Defendants in the instant case, however, have not argued that the City's injuries are too indirect or remote from the alleged violations to confer standing upon plaintiff but rather have, in essence, argued that the City has not suffered an injury at all and that it is too speculative to assume that it may suffer an injury at some point in the future. Because McCready had, in fact, already suffered an injury the case does not bear on the question before this Court of whether or not plaintiff's prospective injuries are speculative or not.
Finally, if plaintiff has or will suffer a loss as the result of defendants' actions, it appears that, rather than suffering from a potential loss of competition, it has merely been denied the opportunity to obtain electric service within the Redevelopment Zones at a lesser price than it would otherwise have been obligated to pay. Such an injury is not only just as contingent on the PUC's decision but, more importantly, does not appear to be what the antitrust laws were designed to prevent. See Schuylkill Energy Resources v. PP&L, supra at 415, quoting Vinci v. Waste Management, Inc., 80 F.3d 1372, 1376 (9th Cir. 1996)("The antitrust laws are intended to preserve competition for the benefit of consumers in the market where the competition occurs.) As well, the absence of less expensive rates to choose from is a consequence of the lack of competition itself and does not "flow from that which makes the defendant[s'] acts unlawful". See Brunswick Corp. v. Pueblo Bowl-O-Mat, Inc., supra. Indeed, the lack of competition within the City stems from the PUC's regulations and defendants conduct, therefore, has no bearing on the rates the City must pay to obtain electricity.

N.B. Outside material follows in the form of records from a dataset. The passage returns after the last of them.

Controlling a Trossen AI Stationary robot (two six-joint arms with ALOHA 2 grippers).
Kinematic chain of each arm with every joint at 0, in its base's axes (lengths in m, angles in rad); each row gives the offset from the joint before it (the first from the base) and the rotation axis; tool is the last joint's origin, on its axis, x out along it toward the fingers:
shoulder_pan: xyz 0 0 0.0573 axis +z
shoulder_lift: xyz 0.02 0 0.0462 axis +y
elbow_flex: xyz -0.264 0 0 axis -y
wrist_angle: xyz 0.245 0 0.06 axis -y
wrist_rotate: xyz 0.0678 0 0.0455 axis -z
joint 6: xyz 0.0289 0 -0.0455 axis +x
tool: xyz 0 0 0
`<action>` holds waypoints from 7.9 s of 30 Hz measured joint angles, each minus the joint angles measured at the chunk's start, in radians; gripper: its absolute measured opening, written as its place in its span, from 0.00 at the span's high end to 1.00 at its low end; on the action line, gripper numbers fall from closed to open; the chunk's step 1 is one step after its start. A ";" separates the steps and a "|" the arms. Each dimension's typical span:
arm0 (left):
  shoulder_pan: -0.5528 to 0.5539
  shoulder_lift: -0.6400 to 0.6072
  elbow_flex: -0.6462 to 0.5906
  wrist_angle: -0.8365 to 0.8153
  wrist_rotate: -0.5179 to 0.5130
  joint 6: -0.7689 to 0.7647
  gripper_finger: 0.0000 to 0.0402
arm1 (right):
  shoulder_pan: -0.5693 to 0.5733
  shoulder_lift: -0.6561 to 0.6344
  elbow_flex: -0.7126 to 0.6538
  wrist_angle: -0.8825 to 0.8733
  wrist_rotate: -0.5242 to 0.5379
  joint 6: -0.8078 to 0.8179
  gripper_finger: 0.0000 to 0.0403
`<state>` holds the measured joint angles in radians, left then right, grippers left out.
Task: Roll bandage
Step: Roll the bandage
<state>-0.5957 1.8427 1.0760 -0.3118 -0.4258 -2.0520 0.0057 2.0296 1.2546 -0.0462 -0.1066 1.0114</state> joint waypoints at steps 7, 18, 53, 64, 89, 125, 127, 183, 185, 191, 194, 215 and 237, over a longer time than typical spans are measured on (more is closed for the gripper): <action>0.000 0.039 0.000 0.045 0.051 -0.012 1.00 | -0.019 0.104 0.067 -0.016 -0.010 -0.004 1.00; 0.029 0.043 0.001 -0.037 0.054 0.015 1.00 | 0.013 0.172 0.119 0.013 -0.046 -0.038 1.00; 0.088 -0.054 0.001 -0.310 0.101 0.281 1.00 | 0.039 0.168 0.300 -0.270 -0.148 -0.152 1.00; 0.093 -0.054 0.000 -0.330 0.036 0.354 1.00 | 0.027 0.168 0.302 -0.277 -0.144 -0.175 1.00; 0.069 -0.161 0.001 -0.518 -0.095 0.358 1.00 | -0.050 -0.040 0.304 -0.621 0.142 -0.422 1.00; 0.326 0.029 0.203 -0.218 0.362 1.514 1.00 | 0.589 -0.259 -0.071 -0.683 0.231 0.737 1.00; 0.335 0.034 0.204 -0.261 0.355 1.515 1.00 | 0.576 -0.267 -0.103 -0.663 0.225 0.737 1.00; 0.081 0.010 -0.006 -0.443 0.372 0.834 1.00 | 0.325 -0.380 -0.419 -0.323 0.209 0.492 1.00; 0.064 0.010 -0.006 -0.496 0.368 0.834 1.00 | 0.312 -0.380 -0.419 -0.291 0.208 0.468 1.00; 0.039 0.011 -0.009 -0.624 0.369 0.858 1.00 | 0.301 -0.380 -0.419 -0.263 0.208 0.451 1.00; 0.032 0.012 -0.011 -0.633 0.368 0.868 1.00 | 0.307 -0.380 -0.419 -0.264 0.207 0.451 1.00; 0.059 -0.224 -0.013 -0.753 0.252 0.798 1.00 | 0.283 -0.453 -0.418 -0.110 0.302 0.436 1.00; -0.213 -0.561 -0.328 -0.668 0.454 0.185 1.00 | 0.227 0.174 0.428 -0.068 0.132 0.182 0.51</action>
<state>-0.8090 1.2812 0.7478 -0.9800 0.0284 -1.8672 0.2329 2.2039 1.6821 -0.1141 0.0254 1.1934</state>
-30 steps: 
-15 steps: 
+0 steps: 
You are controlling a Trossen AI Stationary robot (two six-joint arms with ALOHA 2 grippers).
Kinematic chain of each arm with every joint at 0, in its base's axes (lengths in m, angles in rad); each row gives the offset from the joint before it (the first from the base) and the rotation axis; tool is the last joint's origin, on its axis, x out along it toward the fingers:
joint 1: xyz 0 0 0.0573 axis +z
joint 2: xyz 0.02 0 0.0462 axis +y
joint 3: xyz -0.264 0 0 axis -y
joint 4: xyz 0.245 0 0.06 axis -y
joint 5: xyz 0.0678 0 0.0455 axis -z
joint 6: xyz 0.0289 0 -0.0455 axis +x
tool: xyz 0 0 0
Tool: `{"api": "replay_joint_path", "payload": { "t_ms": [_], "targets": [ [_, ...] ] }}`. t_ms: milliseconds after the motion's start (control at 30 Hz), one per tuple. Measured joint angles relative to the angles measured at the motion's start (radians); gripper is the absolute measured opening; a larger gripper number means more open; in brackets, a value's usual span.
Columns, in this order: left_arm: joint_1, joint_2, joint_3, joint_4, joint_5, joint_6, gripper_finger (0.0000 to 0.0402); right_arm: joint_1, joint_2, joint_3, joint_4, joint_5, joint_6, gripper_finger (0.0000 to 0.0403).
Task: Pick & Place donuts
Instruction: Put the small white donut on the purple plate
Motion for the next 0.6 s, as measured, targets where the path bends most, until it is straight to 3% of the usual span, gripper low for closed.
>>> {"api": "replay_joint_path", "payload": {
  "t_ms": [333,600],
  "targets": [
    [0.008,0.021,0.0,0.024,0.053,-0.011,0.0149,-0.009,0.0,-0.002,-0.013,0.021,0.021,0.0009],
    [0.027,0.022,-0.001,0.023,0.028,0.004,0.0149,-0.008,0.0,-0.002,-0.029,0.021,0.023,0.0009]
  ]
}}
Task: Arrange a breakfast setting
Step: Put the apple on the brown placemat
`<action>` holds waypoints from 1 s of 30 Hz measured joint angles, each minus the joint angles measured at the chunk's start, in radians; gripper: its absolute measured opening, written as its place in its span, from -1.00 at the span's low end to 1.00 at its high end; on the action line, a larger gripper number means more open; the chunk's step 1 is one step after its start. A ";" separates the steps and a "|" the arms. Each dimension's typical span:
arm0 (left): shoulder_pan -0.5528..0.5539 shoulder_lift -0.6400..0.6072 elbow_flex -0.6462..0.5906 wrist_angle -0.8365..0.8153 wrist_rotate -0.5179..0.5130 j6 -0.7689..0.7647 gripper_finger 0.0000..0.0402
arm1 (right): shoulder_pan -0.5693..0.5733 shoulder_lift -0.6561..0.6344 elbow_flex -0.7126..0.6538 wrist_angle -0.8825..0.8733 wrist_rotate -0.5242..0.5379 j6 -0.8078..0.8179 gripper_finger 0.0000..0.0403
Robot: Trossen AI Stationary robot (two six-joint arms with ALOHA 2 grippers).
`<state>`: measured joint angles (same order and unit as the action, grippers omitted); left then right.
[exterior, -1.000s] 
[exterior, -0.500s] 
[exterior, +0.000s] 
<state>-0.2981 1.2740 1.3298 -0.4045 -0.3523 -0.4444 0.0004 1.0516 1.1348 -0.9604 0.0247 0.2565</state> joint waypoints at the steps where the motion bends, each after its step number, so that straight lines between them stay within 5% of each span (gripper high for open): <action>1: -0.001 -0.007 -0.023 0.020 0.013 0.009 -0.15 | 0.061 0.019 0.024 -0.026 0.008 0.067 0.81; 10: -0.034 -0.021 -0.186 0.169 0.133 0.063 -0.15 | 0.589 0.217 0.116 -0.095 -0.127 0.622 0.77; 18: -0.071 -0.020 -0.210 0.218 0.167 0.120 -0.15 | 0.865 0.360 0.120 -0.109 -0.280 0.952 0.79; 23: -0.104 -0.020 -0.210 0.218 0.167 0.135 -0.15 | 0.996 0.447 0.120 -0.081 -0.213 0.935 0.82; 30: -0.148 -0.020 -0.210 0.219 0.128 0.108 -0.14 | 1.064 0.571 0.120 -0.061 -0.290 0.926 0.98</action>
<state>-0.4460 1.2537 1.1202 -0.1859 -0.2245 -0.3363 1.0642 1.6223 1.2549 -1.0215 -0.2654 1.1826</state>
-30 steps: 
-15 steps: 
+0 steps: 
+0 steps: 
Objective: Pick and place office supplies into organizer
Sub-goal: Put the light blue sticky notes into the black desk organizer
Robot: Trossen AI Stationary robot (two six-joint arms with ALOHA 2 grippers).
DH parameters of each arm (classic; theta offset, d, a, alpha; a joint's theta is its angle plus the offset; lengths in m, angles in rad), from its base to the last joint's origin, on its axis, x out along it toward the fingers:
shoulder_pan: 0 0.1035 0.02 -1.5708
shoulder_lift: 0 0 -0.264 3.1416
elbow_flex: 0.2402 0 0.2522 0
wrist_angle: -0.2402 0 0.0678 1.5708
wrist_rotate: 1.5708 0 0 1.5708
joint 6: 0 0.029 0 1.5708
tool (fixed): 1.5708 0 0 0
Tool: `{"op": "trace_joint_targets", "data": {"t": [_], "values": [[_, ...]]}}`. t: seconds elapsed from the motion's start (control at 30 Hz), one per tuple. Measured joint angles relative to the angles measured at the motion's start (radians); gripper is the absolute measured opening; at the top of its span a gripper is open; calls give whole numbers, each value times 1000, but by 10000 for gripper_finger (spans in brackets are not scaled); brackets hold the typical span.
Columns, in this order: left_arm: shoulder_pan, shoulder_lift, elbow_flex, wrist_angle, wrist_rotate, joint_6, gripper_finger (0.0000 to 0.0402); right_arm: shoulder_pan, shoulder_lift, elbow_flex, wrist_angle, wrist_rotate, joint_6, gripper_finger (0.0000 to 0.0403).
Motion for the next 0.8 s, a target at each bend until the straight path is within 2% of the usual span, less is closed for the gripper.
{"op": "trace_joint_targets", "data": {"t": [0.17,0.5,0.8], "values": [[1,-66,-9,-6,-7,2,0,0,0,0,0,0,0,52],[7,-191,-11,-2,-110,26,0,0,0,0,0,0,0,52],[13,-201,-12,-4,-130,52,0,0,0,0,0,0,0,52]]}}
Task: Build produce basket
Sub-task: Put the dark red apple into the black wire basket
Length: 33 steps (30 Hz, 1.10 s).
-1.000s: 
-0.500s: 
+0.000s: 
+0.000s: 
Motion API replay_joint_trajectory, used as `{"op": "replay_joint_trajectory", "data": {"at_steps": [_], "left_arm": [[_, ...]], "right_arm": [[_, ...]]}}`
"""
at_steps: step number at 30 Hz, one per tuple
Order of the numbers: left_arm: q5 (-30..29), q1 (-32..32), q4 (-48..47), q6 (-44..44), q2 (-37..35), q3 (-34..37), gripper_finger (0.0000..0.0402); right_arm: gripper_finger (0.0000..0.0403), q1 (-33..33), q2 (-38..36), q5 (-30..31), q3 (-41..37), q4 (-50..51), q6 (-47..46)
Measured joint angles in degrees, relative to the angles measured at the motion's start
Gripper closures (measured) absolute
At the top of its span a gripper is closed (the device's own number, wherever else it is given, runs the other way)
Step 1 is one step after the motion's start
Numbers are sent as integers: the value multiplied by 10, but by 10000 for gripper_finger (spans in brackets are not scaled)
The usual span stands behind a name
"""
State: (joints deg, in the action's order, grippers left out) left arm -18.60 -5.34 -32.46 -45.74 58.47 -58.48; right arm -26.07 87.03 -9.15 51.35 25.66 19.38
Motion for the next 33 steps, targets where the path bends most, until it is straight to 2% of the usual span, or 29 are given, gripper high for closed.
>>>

Having found that plaintiff has not suffered an antitrust injury and, thus, does not have standing to maintain an antitrust suit against defendants, it follows that Count I, II and III of the complaint should be dismissed. In addition, it is recommended that the Court decline to exercise pendent supplemental jurisdiction over plaintiff's state law claims (Counts III-VIII) pursuant to 28 U.S.C. § 1367 (c)(3), as the concerns of judicial economy, convenience and fairness to the parties are not present at this early stage of the proceedings. See West Mifflin v. Lancaster, 45 F.3d 780, 788 (3d Cir. 1995).
For these reasons, it is recommended that the motions to dismiss filed by defendants Allegheny Power and Duquesne Light (Docket Nos. 10 and 13) be granted.
Within ten (10) days of being served with a copy, any party may serve and file written objections to this Report and Recommendation. Any party opposing the objections shall have seven (7) days from the date of service of objections to respond thereto. Failure to file timely objections may constitute a waiver of any appellate rights.